Tragico schianto, l’addio al 33enne
“Nessuno muore finché vive
nel cuore di chi resta”
SAN SEVERINO - Il funerale di Giacomo Bonci lunedì alle 10 nel santuario della Madonna dei Lumi. Eseguita l'autopsia. Il messaggio della famiglia sui manifesti funebri

Giacomo Bonci
Si terrà lunedì mattina alle 10 nel santuario della Madonna dei Lumi di San Severino, l’ultimo saluto a Giacomo Bonci, il 33enne morto giovedì notte in un incidente stradale. Il ragazzo stava tornando da una serata trascorsa in un locale di Matelica, con l’amico M.P. barista 25enne di San Severino, rimasto ferito non gravemente e successivamente ricoverato a Torrette, quando è avvenuto il tragico schianto. Oggi è stata eseguita l’autopsia sulla salma del giovane, per accertare le cause del decesso. Il medico legale si è riservato sessanta giorni, per fornire i risultati di tutti gli esami eseguiti. Tutta San Severino è rimasta sconvolta dalla notizia della morte del giovane, conosciuto per essere il nipote di Mario Bonci, fondatore dell’omonima azienda di famiglia a Taccoli, che produce caminetti e complementi di arredo edile.
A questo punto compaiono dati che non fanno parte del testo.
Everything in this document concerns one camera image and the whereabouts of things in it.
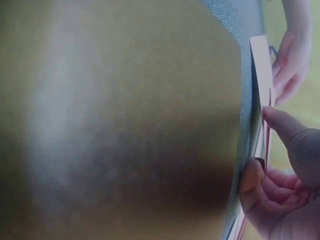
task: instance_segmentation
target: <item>finger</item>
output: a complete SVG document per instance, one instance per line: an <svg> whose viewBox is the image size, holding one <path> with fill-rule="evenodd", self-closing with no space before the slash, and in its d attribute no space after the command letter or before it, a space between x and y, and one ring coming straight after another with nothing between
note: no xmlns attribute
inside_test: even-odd
<svg viewBox="0 0 320 240"><path fill-rule="evenodd" d="M279 52L278 56L276 57L273 65L272 65L272 76L273 79L278 75L281 68L284 68L287 64L287 58Z"/></svg>
<svg viewBox="0 0 320 240"><path fill-rule="evenodd" d="M267 175L278 187L290 190L294 190L299 181L299 178L295 174L287 175L280 170L270 167L268 167Z"/></svg>
<svg viewBox="0 0 320 240"><path fill-rule="evenodd" d="M263 117L287 148L294 137L308 129L293 116L270 106L263 109Z"/></svg>
<svg viewBox="0 0 320 240"><path fill-rule="evenodd" d="M295 36L287 32L281 42L278 56L275 60L276 67L278 68L277 74L274 76L273 85L276 89L283 89L287 82L295 74L295 68L292 64L288 64L288 56L294 44Z"/></svg>
<svg viewBox="0 0 320 240"><path fill-rule="evenodd" d="M303 80L300 78L300 75L295 74L284 87L281 95L276 99L275 105L281 105L292 98L298 92L302 82Z"/></svg>
<svg viewBox="0 0 320 240"><path fill-rule="evenodd" d="M260 163L250 159L241 178L239 197L246 217L261 235L268 237L275 224L288 214L291 208L268 199L261 185L264 178Z"/></svg>
<svg viewBox="0 0 320 240"><path fill-rule="evenodd" d="M285 203L293 192L291 189L279 187L268 176L261 181L266 197L279 205Z"/></svg>
<svg viewBox="0 0 320 240"><path fill-rule="evenodd" d="M285 67L274 77L273 85L276 91L280 91L286 87L289 80L297 73L297 67L296 64L289 64L287 61Z"/></svg>

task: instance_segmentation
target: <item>paper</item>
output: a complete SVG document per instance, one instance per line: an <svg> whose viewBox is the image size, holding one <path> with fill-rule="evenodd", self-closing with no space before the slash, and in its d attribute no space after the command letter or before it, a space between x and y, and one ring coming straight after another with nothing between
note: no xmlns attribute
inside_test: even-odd
<svg viewBox="0 0 320 240"><path fill-rule="evenodd" d="M261 119L262 119L262 110L266 106L275 106L275 90L273 85L273 74L272 66L270 60L270 51L265 35L254 36L250 38L251 50L255 65L258 91L259 91L259 100L260 100L260 109L261 109ZM263 143L263 146L257 145L257 151L260 151L263 148L265 162L268 162L270 156L270 142L271 142L271 131L265 121L262 122L263 129L263 141L260 140L260 143Z"/></svg>
<svg viewBox="0 0 320 240"><path fill-rule="evenodd" d="M275 106L275 90L273 85L272 66L269 53L269 45L265 35L250 38L251 51L253 55L256 77L257 94L254 98L259 103L259 112L253 122L253 137L250 155L255 158L264 159L265 170L267 170L270 157L270 146L272 131L263 120L263 107ZM240 240L246 225L246 218L243 210L240 210L228 240Z"/></svg>

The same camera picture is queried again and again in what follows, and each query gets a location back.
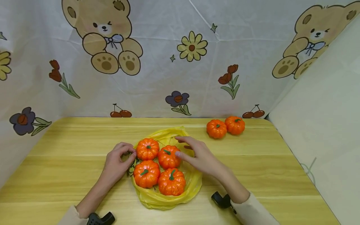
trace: plastic bag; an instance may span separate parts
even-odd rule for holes
[[[178,143],[174,138],[176,136],[188,136],[188,133],[185,132],[184,127],[173,127],[165,130],[157,131],[144,138],[152,138],[158,141],[160,149],[166,145],[175,145],[182,152],[194,157],[194,152],[192,150],[184,148],[184,144]],[[178,168],[181,172],[184,173],[186,180],[185,191],[179,196],[166,196],[162,195],[159,192],[158,186],[153,188],[146,189],[141,188],[136,185],[135,179],[133,176],[134,168],[139,164],[141,160],[136,159],[134,163],[130,166],[129,174],[131,176],[131,182],[135,187],[136,193],[138,194],[140,202],[149,209],[159,209],[159,210],[169,210],[176,207],[178,204],[187,203],[192,198],[194,198],[197,193],[200,191],[202,185],[202,173],[191,166],[189,163],[182,161],[180,167]]]

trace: star print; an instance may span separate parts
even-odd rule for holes
[[[3,36],[2,32],[0,32],[0,39],[4,39],[5,41],[7,41],[7,39]]]
[[[172,55],[172,57],[170,57],[170,59],[171,59],[171,62],[174,62],[174,60],[176,60],[174,55]]]
[[[217,28],[217,26],[215,26],[215,24],[213,23],[210,30],[212,30],[215,33],[216,28]]]

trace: wooden table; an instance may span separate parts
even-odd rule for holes
[[[245,119],[240,136],[223,140],[206,134],[209,119],[63,118],[51,125],[0,191],[0,224],[57,224],[99,177],[106,154],[118,142],[136,144],[168,127],[184,126],[204,141],[219,160],[282,225],[339,224],[304,173],[276,128],[267,120]],[[211,195],[224,189],[204,175],[189,203],[169,211],[148,210],[138,200],[129,177],[121,179],[98,209],[111,211],[115,224],[239,224],[230,209],[220,209]]]

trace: pumpkin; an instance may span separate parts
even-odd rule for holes
[[[228,132],[233,135],[241,134],[245,130],[245,122],[237,116],[230,116],[225,120]]]
[[[206,132],[212,138],[223,138],[227,132],[227,129],[223,121],[211,120],[206,125]]]
[[[170,168],[159,177],[159,191],[163,195],[179,196],[185,191],[184,174],[176,168]]]
[[[135,183],[142,188],[152,188],[157,185],[160,176],[159,164],[152,160],[142,161],[134,169]]]
[[[139,141],[136,147],[136,153],[141,160],[153,160],[159,152],[159,143],[151,138],[144,138]]]
[[[176,168],[180,165],[181,159],[175,155],[175,152],[180,151],[176,146],[167,145],[159,152],[159,164],[164,170],[169,168]]]

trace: beige sleeve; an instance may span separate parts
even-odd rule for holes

Il ragazzo era conosciuto anche per via del suo carattere socievole, festoso ed aperto, aveva fatto parte del Pitbull soft air club di San Severino, della squadra di basket, amava girare con la sua moto da cross, compiere escursioni nella natura, condividere momenti di svago con gli amici. Lascia il fratello Filippo, il padre Andrea, la madre Catia, i nonni Marisa, Domenico, Nazzareno e Mario. “Nessuno muore finché vive nel cuore di chi resta”, hanno fatto scrivere sul manifesto funebre i familiari del giovane. La camera ardente è stata allestita all’obitorio dell’ospedale di Camerino. Tanti i messaggi di cordoglio giunti in queste ore alla famiglia del giovane, straziata dal dolore.